_To do_
Take the line holding "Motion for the" as the first line of the answer and the last line of the listing as its end; retype everything between exactly.

_Recorded information_
= = =

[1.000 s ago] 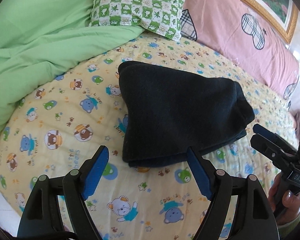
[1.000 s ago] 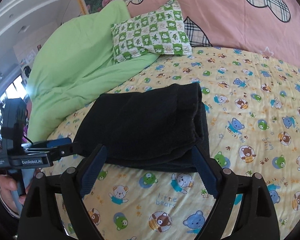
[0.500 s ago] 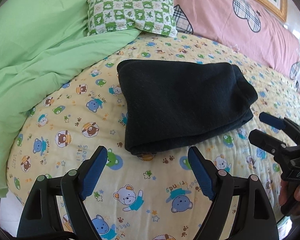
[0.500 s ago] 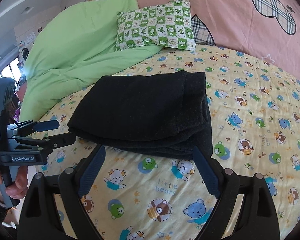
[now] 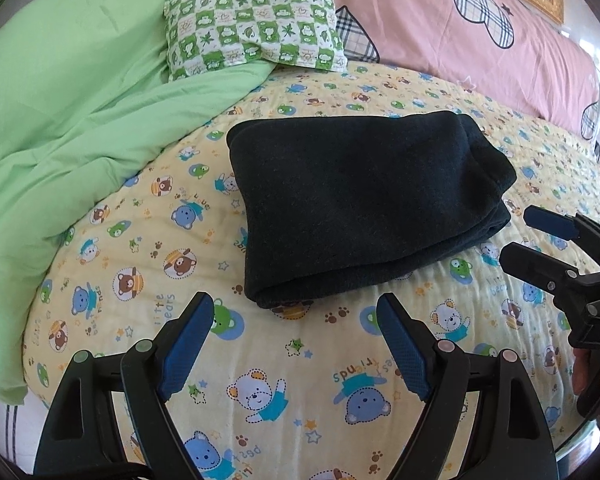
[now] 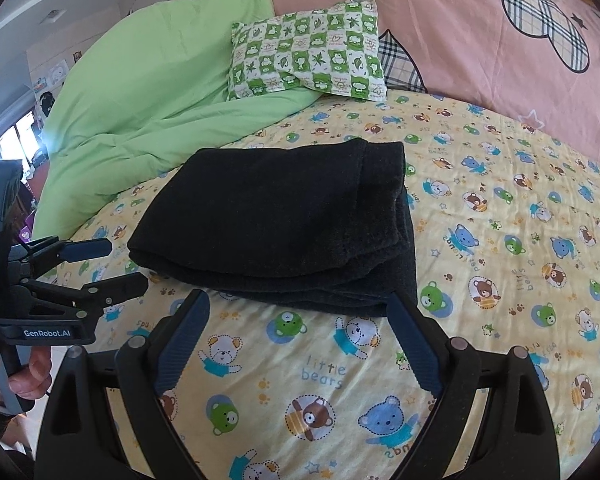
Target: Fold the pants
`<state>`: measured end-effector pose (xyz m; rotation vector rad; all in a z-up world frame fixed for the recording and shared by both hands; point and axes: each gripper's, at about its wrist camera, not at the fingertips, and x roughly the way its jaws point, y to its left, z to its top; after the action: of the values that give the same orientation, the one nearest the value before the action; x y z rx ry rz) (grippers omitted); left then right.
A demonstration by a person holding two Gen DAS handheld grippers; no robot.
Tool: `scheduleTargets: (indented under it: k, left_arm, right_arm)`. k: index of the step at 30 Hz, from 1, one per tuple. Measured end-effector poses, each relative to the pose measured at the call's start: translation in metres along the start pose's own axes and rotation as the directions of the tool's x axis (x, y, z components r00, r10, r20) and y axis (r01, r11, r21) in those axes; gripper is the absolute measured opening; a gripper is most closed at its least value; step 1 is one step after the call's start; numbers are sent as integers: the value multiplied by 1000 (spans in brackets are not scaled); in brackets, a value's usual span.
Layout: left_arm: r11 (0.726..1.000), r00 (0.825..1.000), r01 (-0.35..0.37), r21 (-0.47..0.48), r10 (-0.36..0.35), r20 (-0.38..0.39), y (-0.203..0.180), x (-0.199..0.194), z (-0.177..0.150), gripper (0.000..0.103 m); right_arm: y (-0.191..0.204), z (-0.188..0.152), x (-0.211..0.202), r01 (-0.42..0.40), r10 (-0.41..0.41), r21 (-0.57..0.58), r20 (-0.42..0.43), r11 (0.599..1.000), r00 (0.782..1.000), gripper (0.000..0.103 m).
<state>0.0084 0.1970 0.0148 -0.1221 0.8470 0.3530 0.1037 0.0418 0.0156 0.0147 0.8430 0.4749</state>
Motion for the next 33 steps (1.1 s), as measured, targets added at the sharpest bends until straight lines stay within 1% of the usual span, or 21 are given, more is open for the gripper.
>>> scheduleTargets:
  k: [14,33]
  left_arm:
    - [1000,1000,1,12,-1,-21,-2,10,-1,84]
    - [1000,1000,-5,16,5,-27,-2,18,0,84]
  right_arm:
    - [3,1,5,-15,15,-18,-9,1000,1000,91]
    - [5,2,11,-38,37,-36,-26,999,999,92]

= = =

_Solution_
Motion for the next 33 steps (1.1 s), as measured, targets added at the sharpest bends until straight lines stay within 1% of the usual span, or 21 are given, more is open for the gripper.
>>> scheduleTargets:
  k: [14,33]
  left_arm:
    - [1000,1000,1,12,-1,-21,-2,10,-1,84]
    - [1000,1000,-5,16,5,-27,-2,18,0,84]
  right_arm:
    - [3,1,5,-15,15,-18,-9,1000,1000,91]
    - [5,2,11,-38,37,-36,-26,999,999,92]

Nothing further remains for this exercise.